Yeah, the Wiki is awful (but it has more entries in it than the Danish Wiki hahahhah). This is where I'm taking things into my own hands, I'm translating fanfiction, videogames, and instructions for how to make skis to Esperanto LOL. (Seriously.) Well part of the thrill is that I'm not good enough at any other language to be able to just translate anything I want into it without a proofreader. I tried translating some manga too but I'm too bad at Japanese so it takes way too long. But in the future...

By the way, I'll be using the homestay service to stay in Japan in the future heh heh. I don't have any friends there and I'm poor, so...

ReneSac Wrote:Source for that? For me the phrase "Kial mi vi amas" is as incorrect...
He said it in that book that's a collection of his replies to people's questions. "Kial mi vi amas" ("Why I you love") Is not at /all/ clear in meaning as to who is loving whom! So of course the accusative is needed there.
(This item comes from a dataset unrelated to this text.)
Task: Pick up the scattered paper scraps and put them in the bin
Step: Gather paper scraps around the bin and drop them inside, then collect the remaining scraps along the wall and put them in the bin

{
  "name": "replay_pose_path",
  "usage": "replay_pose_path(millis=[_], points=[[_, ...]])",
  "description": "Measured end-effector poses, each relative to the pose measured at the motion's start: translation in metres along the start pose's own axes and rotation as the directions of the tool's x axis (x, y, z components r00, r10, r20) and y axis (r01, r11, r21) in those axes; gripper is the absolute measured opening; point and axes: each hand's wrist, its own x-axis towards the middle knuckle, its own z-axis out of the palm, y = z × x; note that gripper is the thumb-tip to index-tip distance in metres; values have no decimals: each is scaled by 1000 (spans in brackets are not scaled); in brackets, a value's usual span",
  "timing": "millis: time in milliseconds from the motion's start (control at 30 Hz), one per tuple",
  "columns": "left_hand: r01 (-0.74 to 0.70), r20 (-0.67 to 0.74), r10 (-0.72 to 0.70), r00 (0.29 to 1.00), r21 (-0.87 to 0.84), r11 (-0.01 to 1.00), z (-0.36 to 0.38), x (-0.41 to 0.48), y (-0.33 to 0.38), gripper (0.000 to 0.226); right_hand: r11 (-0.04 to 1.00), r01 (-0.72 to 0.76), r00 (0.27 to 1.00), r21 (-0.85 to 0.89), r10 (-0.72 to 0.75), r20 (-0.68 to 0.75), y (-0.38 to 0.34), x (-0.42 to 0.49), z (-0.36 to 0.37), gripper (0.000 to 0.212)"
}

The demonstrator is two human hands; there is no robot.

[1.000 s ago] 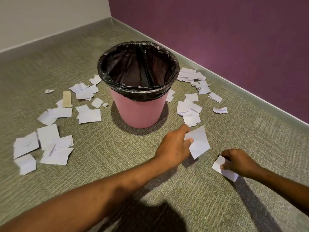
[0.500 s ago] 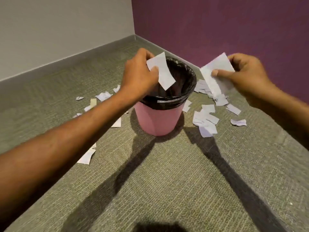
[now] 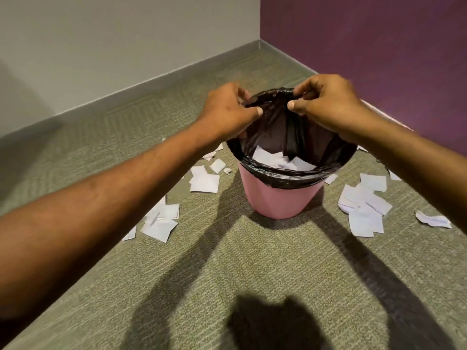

But for example, "I go to store" is clear because, ignoring magic, the store isn't going to move to you and the only logical meaning is "i'm moving to the store". Anyway, it's not me who says not to have the accusative if the meaning is clear, it's just something that's allowed.


Esperanto helping with Japanese - captainporridge - 2014-12-11

Now by chance I found something interesting on that Japanese person's twitter I linked to before.

木'漏れ'日 = tra'foli'lumo = "through-leaf-light", the light that filters through the trees.

Suddenly I realized, maybe there's some more of these words in Japanese that are often on the "untranslateable to English" lists that I could collect here and see if they can be easily translated into Esperanto... Well, stay tuned, I'll go hunting in a bit. Although it's nothing special and just has to do with word order again basically...


Esperanto helping with Japanese - buonaparte - 2014-12-11

captainporridge Wrote:(Sorry, buonaparte, I don't know what the d in d-Esperanto is...? is it supposed to be like d-ro and mean "doctor" or? does it stand for "dumb" or what? lol)
It can mean anything you like, of course.

d-Esperanto is probably for desperate people, as in 'lasciate ogni speranza'.